■ Problem ■
In the data that follows, determine how many lines contain the word "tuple", and give only that number.

==================================================

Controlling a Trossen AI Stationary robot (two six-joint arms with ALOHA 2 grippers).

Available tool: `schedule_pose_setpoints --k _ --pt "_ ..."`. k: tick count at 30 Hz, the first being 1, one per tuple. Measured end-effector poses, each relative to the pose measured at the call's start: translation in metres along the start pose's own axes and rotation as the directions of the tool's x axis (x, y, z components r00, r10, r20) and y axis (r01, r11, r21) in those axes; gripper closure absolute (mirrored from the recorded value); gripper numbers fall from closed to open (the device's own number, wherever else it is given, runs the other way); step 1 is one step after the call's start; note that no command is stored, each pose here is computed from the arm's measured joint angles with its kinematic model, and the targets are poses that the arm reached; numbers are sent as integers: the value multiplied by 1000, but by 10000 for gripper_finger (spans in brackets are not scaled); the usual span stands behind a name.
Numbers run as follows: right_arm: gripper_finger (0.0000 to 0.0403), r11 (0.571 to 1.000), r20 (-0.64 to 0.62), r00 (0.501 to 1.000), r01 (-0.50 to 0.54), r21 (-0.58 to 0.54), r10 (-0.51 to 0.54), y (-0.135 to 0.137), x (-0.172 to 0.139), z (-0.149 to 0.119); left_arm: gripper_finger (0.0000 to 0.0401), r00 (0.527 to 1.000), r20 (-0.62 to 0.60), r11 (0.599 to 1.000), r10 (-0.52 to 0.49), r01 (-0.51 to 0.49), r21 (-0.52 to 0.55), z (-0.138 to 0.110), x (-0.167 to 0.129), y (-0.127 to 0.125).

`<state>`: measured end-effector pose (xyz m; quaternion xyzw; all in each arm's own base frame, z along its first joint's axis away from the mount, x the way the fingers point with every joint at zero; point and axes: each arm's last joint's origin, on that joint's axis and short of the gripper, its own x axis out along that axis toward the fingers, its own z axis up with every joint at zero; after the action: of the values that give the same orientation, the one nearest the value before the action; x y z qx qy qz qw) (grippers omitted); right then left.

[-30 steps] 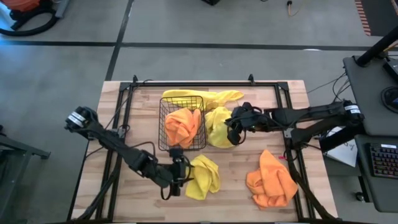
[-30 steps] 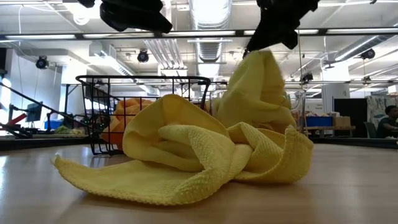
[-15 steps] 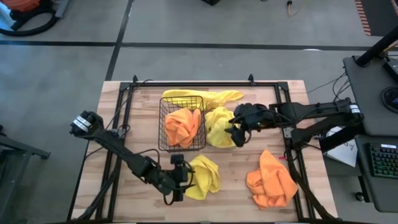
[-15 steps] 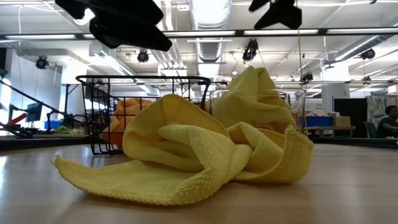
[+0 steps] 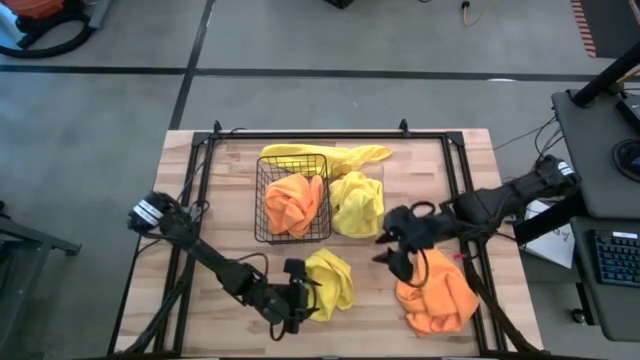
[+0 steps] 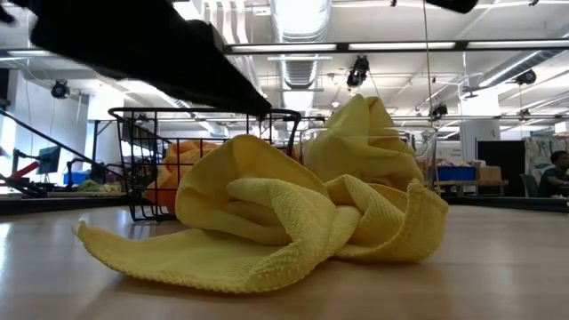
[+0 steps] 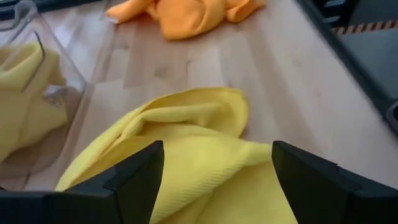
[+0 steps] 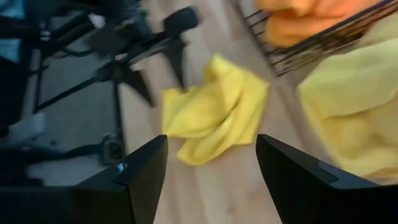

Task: Sort microfiber towel by color & place in baskets
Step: Put the yellow microfiber towel into the transparent bin

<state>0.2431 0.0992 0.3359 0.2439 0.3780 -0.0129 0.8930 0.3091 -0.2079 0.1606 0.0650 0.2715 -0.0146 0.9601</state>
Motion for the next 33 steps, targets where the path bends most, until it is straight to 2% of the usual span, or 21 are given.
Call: schedule_pose_setpoints --k 5,9,14,20,25,33 --pt "161 999 -64 997 -36 0 35 18 6 -21 122 999 -37 999 20 -18 42 -16 15 -2" --pt "161 996 -88 994 -69 -62 64 31 16 -45 122 996 -48 995 76 -73 69 -23 24 0" --pt "161 977 -74 985 -162 -136 153 38 37 -71 122 995 -51 994 83 -79 76 -24 26 2" --pt "161 963 -20 973 -230 -141 229 26 60 -93 122 992 -74 992 104 -98 78 -32 35 6" --pt "161 954 18 963 -265 -138 270 11 74 -109 122 992 -70 994 108 -106 33 -37 42 6" --pt "161 957 106 961 -234 -174 254 -1 81 -119 132 988 -86 992 130 -128 21 -40 46 11"
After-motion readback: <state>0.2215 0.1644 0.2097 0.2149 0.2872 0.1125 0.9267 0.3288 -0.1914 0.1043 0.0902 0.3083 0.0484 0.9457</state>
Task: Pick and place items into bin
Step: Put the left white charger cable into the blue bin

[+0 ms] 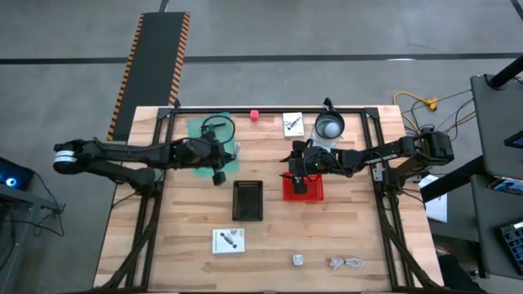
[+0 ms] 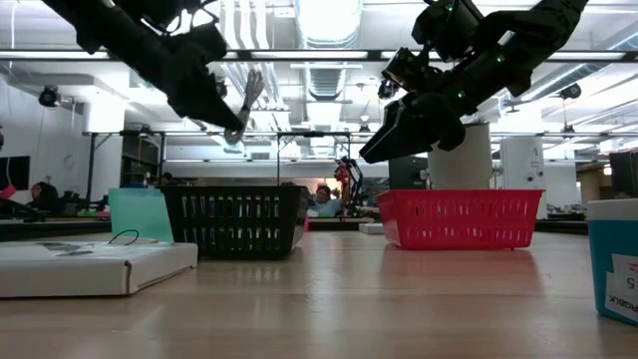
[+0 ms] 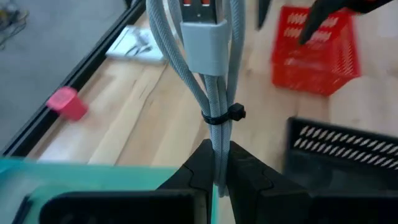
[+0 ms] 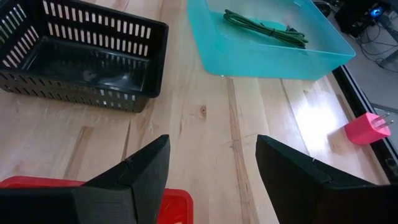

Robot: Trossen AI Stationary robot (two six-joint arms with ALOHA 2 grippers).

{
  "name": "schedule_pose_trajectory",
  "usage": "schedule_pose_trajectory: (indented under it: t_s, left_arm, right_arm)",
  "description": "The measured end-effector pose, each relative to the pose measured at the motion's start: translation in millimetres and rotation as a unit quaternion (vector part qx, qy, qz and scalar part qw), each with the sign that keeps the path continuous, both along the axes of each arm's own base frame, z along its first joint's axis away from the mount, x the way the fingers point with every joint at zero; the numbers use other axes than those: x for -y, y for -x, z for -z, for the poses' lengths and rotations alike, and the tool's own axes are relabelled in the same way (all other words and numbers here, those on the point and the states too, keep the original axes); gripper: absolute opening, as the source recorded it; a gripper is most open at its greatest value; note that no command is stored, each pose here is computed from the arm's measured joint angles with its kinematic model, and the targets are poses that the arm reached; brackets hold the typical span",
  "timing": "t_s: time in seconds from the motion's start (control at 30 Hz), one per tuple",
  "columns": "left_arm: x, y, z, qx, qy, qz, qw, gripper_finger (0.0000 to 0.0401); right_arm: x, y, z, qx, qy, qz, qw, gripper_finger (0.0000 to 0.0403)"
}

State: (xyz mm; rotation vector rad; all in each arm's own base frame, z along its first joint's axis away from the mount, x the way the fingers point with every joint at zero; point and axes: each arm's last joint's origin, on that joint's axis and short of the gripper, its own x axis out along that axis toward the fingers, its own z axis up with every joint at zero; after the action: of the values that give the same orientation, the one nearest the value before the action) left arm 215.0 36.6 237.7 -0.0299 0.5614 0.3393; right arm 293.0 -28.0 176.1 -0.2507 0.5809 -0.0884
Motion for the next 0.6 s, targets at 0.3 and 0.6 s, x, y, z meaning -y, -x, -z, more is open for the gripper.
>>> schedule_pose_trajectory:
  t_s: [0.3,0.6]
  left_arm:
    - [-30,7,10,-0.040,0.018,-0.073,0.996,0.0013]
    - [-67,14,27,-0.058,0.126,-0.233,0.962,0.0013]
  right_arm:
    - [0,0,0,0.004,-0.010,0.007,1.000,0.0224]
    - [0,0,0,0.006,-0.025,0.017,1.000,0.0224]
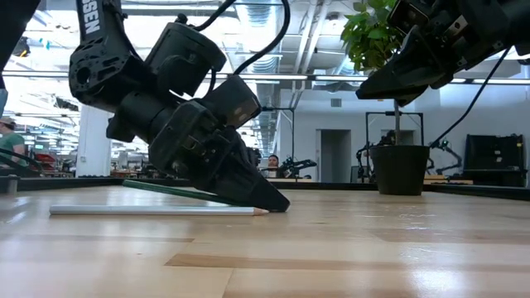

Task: Sort pens & pencils
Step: Put the green pencil in the blue bin

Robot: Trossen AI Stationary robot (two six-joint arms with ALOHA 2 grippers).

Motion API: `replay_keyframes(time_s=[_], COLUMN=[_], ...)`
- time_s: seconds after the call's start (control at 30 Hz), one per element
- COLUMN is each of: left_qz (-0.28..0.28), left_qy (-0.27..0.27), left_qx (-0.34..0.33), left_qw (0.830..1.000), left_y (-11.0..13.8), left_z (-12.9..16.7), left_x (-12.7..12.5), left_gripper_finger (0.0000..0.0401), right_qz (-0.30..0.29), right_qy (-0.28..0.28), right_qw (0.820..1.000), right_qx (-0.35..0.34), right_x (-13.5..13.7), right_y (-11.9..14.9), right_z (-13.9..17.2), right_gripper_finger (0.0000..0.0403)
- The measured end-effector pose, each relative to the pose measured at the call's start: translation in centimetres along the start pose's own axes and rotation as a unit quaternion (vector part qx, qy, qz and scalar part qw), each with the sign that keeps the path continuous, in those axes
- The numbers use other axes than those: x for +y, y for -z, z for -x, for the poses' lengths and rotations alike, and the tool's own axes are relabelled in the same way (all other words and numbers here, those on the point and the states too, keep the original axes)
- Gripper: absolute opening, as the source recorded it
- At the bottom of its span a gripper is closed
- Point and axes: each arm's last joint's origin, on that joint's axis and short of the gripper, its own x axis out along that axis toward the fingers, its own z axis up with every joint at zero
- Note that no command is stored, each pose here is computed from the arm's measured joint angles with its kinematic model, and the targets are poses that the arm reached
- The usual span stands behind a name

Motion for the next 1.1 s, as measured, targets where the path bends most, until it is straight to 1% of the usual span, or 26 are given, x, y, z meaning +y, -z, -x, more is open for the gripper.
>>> replay_keyframes(time_s=[0.13, 0.27, 0.43, 0.57, 0.73, 0.9, 1.1], left_qz=[-0.015, -0.029, -0.054, -0.073, -0.096, -0.113, -0.118], left_qy=[0.000, -0.004, -0.034, -0.028, -0.025, -0.033, -0.035], left_qx=[-0.003, -0.014, -0.016, -0.029, -0.046, -0.061, -0.069], left_qw=[1.000, 0.999, 0.998, 0.997, 0.994, 0.991, 0.990], left_y=[-0.5, -2.3, -5.0, -7.2, -9.4, -10.6, -11.0], left_z=[-0.1, 0.9, 3.3, 5.7, 8.8, 11.0, 11.7], left_x=[-0.1, -0.3, -1.1, -2.0, -3.4, -4.4, -4.5], left_gripper_finger=[0.0009, 0.0009, 0.0009, 0.0009, 0.0009, 0.0009, 0.0009], right_qz=[0.000, 0.001, 0.001, 0.002, 0.002, 0.002, 0.002], right_qy=[0.000, 0.000, 0.001, 0.001, 0.001, 0.001, 0.001], right_qw=[1.000, 1.000, 1.000, 1.000, 1.000, 1.000, 1.000], right_qx=[0.000, 0.002, 0.004, 0.006, 0.006, 0.006, 0.006], right_x=[0.0, 0.0, 0.0, 0.0, 0.0, 0.0, 0.0], right_y=[0.0, 0.0, 0.1, 0.1, 0.1, 0.1, 0.1], right_z=[0.0, 0.0, 0.0, 0.0, 0.0, 0.0, 0.0], right_gripper_finger=[0.0113, 0.0113, 0.0113, 0.0113, 0.0113, 0.0113, 0.0113])
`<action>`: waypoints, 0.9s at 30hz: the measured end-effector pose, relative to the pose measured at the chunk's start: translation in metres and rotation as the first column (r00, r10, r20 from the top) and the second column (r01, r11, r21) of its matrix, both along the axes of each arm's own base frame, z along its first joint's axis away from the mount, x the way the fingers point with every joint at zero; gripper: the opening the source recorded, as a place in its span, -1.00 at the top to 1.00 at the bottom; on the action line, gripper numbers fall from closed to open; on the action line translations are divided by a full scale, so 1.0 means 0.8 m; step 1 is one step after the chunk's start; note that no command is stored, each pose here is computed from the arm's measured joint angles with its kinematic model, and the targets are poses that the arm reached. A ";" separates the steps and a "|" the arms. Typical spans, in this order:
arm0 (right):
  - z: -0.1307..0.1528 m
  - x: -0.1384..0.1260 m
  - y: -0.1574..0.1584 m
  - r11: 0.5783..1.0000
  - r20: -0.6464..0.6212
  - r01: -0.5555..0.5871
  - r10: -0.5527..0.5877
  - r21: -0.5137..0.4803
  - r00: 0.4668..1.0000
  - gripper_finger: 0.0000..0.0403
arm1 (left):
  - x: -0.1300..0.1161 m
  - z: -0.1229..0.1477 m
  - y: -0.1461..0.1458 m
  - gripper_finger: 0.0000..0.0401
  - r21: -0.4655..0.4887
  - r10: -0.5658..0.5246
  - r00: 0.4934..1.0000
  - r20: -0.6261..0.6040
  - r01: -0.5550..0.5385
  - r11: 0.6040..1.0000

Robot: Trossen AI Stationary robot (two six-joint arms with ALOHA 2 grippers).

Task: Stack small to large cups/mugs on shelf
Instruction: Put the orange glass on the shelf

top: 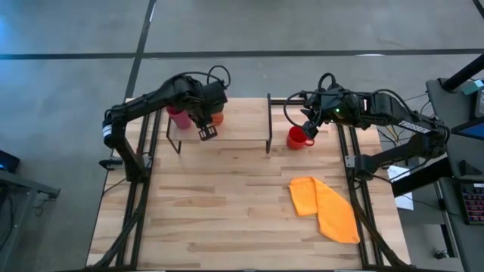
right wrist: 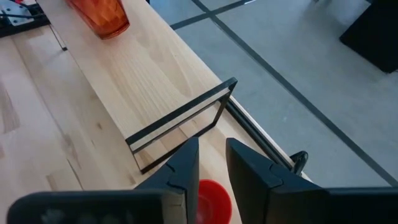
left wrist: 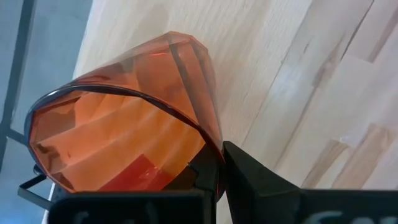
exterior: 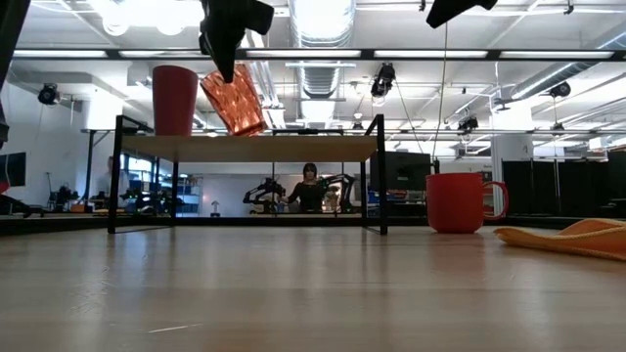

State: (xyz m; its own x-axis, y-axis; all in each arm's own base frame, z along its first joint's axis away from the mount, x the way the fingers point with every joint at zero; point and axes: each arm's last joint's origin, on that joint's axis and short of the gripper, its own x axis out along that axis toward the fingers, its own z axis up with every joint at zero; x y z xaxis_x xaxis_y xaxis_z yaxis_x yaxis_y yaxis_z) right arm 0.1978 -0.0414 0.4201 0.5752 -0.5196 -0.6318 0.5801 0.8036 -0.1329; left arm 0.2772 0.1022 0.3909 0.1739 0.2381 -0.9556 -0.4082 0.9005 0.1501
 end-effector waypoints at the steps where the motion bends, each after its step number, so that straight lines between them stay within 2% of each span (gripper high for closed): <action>1: 0.000 0.000 0.000 1.000 0.000 0.000 0.000 0.000 1.000 0.62 | 0.000 -0.001 0.000 1.00 -0.003 0.002 1.000 -0.003 -0.002 1.000; 5: 0.000 0.000 0.000 1.000 0.000 0.000 0.000 0.000 1.000 0.60 | 0.002 -0.003 -0.001 1.00 -0.040 0.016 1.000 0.007 -0.016 0.999; 17: 0.000 0.000 0.000 1.000 0.000 0.000 0.000 0.000 1.000 0.59 | 0.002 -0.004 0.000 0.99 -0.041 0.017 1.000 0.004 -0.017 0.999; 27: 0.000 0.000 0.000 1.000 0.003 0.004 -0.004 0.003 1.000 0.59 | 0.002 -0.005 0.002 0.69 0.009 0.030 0.999 -0.015 -0.030 1.000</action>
State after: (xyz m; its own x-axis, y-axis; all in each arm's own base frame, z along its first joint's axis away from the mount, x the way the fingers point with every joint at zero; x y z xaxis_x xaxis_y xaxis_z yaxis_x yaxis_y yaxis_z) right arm 0.1977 -0.0414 0.4202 0.5753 -0.5199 -0.6315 0.5836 0.8018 -0.1284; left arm 0.2788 0.1040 0.3871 0.1519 0.2516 -0.9558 -0.4323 0.8866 0.1647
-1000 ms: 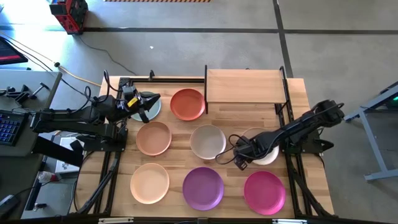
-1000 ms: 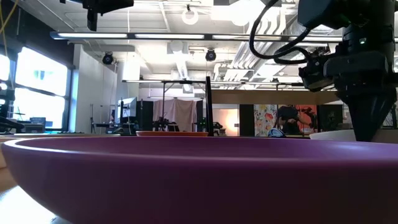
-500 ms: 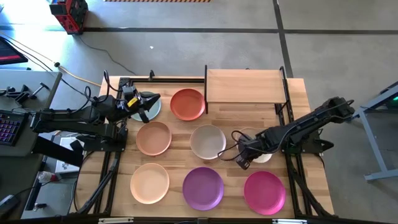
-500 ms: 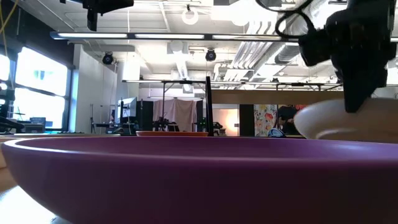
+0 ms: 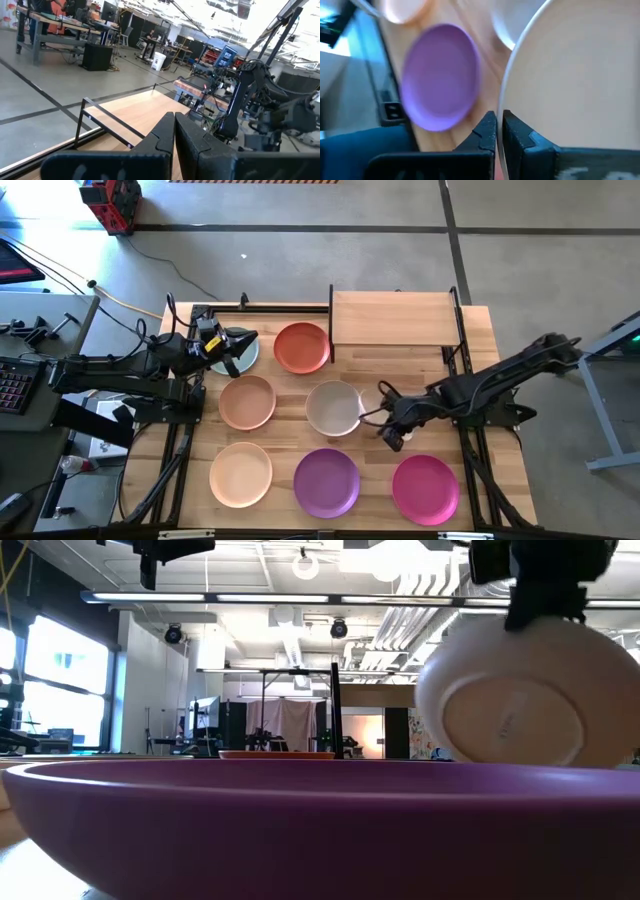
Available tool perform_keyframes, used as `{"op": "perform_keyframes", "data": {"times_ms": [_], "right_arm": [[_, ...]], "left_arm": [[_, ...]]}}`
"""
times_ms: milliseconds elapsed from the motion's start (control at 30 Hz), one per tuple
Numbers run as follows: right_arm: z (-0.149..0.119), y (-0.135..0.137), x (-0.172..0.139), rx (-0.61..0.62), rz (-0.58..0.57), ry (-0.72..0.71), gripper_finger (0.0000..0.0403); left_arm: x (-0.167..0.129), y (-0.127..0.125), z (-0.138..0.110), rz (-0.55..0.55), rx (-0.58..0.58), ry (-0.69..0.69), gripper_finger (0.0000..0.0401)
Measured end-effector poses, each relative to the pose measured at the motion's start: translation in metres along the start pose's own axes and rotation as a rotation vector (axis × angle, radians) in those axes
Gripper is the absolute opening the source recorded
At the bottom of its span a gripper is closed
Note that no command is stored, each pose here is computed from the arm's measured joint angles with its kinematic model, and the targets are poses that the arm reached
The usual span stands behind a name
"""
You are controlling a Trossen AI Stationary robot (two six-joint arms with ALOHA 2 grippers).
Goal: Place and stack plates onto a shelf
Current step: Put the white plate on the shelf
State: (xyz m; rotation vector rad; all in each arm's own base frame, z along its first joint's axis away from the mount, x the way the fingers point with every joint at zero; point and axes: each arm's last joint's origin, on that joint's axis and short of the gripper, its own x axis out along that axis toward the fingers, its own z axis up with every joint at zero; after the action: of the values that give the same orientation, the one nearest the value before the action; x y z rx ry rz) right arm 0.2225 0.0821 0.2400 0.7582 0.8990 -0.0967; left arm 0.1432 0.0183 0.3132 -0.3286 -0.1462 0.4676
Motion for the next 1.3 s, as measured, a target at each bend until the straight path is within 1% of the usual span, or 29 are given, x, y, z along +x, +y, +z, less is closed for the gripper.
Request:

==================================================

■ Completed exercise ■
3